## Entries supplied
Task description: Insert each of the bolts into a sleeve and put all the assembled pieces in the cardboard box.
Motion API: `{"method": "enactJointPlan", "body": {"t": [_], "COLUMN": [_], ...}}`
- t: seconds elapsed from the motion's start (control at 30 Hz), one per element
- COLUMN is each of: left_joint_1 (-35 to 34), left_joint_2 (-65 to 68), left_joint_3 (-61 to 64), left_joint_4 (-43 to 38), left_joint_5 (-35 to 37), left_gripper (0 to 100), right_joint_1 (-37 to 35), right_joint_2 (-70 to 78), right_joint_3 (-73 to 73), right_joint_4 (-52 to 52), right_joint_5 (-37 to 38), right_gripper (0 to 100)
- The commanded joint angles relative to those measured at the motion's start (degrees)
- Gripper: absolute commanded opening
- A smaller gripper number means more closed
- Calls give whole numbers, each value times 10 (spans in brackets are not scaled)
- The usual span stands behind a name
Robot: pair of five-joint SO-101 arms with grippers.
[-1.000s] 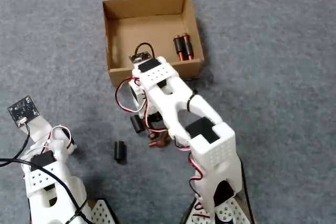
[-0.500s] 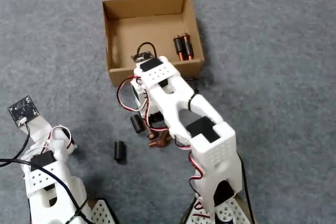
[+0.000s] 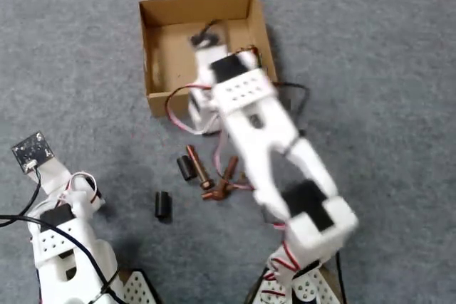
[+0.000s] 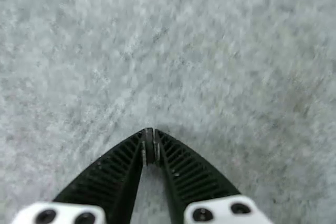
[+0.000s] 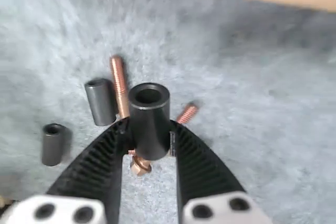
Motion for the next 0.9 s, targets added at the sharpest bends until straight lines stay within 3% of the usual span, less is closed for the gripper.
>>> {"method": "enactJointPlan", "body": {"t": [0.0,0.17,0.3,0.47,0.87], "left_joint_1": [-4,-7,6,75,191], "left_joint_2": [-7,-7,-4,-1,0], "left_joint_3": [-37,-57,-166,-278,-415], "left_joint_4": [35,43,159,295,430], "left_joint_5": [1,-1,-1,1,3], "left_gripper": [19,19,19,19,19], "right_joint_1": [44,88,129,163,175], "right_joint_2": [-134,-275,-380,-483,-690], "right_joint_3": [-37,-58,-53,-53,-48], "right_joint_4": [32,72,83,86,118], "right_joint_5": [5,5,5,7,27], "right_gripper": [2,2,2,2,2]}}
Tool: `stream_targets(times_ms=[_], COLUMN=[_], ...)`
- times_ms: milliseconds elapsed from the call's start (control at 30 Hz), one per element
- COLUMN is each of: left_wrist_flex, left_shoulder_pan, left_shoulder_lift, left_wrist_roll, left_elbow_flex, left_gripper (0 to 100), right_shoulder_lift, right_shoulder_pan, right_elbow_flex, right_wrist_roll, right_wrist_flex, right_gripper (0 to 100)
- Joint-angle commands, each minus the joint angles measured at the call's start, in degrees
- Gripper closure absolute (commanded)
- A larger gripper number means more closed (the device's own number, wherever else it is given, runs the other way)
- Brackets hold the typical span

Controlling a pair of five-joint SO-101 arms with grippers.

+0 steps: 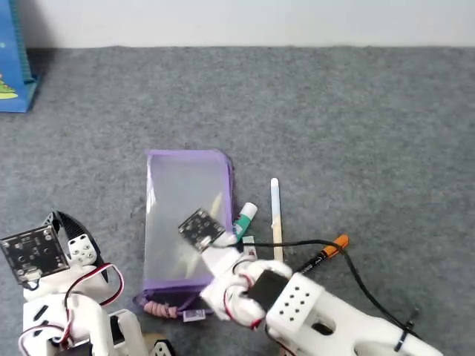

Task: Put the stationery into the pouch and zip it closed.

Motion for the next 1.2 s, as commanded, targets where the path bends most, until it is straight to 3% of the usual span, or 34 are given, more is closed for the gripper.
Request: stream_targets(times_ms=[0, 133, 267, 400, 500, 667, 833, 1167], left_wrist_flex=[0.26, 0.26, 0.26, 0.26, 0.26, 0.26, 0.26, 0.26], left_shoulder_pan=[-0.44, -0.44, -0.44, -0.44, -0.44, -0.44, -0.44, -0.44], left_shoulder_lift=[-0.44, -0.44, -0.44, -0.44, -0.44, -0.44, -0.44, -0.44], left_wrist_roll=[0.26, 0.26, 0.44, 0.44, 0.44, 0.44, 0.44, 0.26], left_elbow_flex=[-0.22, -0.22, -0.22, -0.22, -0.22, -0.22, -0.13, -0.13], left_gripper=[99, 99, 99, 99, 99, 99, 99, 99], right_shoulder_lift=[0.13, 0.13, 0.13, 0.13, 0.13, 0.22, 3.82, 25.98], right_shoulder_pan=[7.69, 14.55, 15.69, 10.15, 3.38, -2.15, -2.15, -2.15], right_elbow_flex=[-0.62, -1.05, -5.27, -10.64, -11.34, -11.25, -11.16, -11.52], right_wrist_roll=[3.87, 4.75, 4.4, 1.05, -0.97, -2.64, -5.89, -5.98], right_wrist_flex=[-3.56, -7.16, -1.19, 11.56, 14.99, 14.9, 14.99, 1.1], right_gripper=[99.1, 99.1, 99.1, 99.1, 99.0, 96.2, 81.2, 83.6])
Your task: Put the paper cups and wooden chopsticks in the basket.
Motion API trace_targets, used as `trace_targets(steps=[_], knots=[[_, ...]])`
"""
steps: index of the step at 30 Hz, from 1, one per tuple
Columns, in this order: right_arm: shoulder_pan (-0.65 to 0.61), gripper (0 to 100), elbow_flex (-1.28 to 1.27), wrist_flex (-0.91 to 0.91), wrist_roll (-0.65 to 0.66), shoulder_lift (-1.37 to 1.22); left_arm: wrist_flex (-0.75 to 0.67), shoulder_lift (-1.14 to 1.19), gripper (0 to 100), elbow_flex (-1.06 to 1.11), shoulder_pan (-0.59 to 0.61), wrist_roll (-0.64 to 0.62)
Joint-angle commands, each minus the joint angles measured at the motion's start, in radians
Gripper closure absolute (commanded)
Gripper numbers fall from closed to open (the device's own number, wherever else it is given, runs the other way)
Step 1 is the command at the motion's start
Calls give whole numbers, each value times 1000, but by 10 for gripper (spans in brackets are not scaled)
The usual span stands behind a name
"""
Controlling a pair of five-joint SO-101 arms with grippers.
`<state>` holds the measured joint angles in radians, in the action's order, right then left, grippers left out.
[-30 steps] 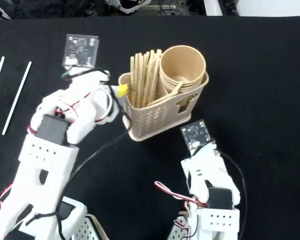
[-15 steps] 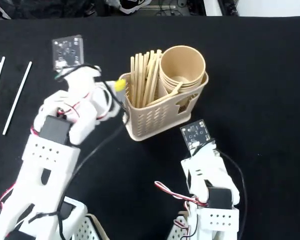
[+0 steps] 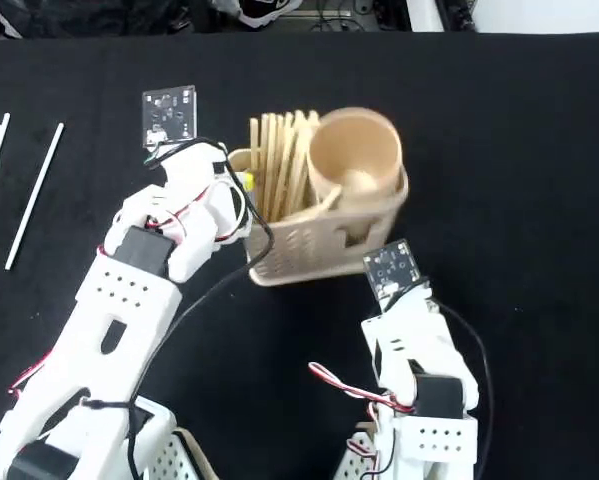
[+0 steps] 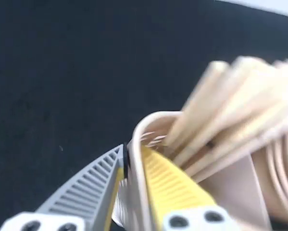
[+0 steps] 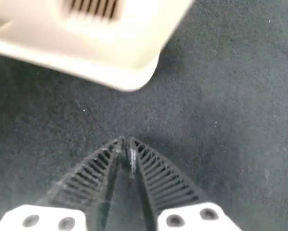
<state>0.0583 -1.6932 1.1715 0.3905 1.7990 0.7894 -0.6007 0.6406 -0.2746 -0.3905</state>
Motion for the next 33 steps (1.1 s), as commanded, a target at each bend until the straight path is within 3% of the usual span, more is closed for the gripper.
trace_targets(steps=[1, 7, 15, 24, 29, 33], knots=[[-11, 985, 8, 3, 3, 67, -12, -6, 970, -54, 16, 6], [-11, 985, 8, 5, 3, 67, -2, 11, 971, -177, 38, 181], [-11, 985, 8, 5, 3, 67, -3, 127, 971, -278, 268, 193], [-12, 985, 8, 3, 3, 67, -2, 411, 965, -463, 409, 190], [-12, 985, 8, 0, 3, 67, 120, 460, 816, -578, 410, 192], [-11, 985, 8, -2, 3, 67, 245, 460, 766, -691, 380, 193]])
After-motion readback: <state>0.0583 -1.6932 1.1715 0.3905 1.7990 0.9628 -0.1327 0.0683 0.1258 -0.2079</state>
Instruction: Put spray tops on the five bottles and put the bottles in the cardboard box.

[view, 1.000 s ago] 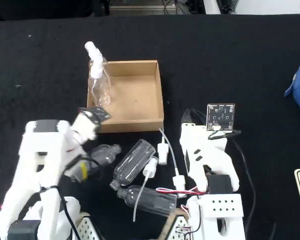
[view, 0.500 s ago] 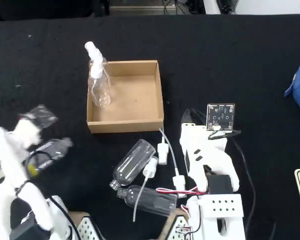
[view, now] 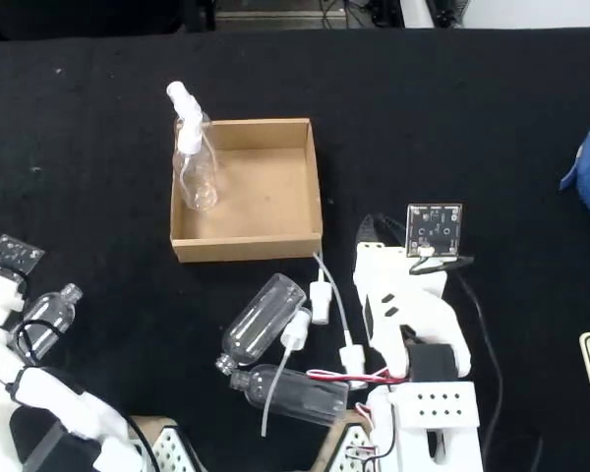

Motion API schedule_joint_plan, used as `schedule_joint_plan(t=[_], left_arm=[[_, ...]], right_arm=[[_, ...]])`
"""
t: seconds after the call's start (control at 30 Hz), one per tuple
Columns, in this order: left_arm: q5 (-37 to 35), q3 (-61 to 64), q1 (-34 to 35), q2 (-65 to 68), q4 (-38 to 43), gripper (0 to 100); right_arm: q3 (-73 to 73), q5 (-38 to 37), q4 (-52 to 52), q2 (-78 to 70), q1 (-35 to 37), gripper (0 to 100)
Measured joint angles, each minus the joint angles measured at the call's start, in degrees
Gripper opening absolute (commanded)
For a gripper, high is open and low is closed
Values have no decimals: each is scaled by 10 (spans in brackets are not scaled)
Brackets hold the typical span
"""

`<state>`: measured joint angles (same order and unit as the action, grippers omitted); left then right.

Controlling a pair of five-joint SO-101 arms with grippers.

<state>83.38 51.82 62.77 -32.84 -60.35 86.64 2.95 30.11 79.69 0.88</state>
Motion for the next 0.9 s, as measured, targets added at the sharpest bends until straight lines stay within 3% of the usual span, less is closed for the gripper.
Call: schedule_joint_plan(t=[0.13, 0.3, 0.6, 0.9], left_arm=[[0, -32, -21, 2, -39, 255], [-22, -76, -98, 2, -82, 255], [-25, -46, -175, 2, -11, 256], [-30, -40, -182, 108, 45, 256]], right_arm=[[0, 0, 0, 0, 0, 15], [0, 0, 0, 0, 0, 15], [10, 0, 0, 0, 0, 15], [10, 0, 0, 0, 0, 15]])
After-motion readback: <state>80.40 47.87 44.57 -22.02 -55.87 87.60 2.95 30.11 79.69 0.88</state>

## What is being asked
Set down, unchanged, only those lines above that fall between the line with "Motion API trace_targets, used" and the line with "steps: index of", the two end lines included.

## Answer to this problem
Motion API trace_targets, used as `trace_targets(steps=[_], knots=[[_, ...]])`
"""
steps: index of the step at 30 Hz, from 1, one per tuple

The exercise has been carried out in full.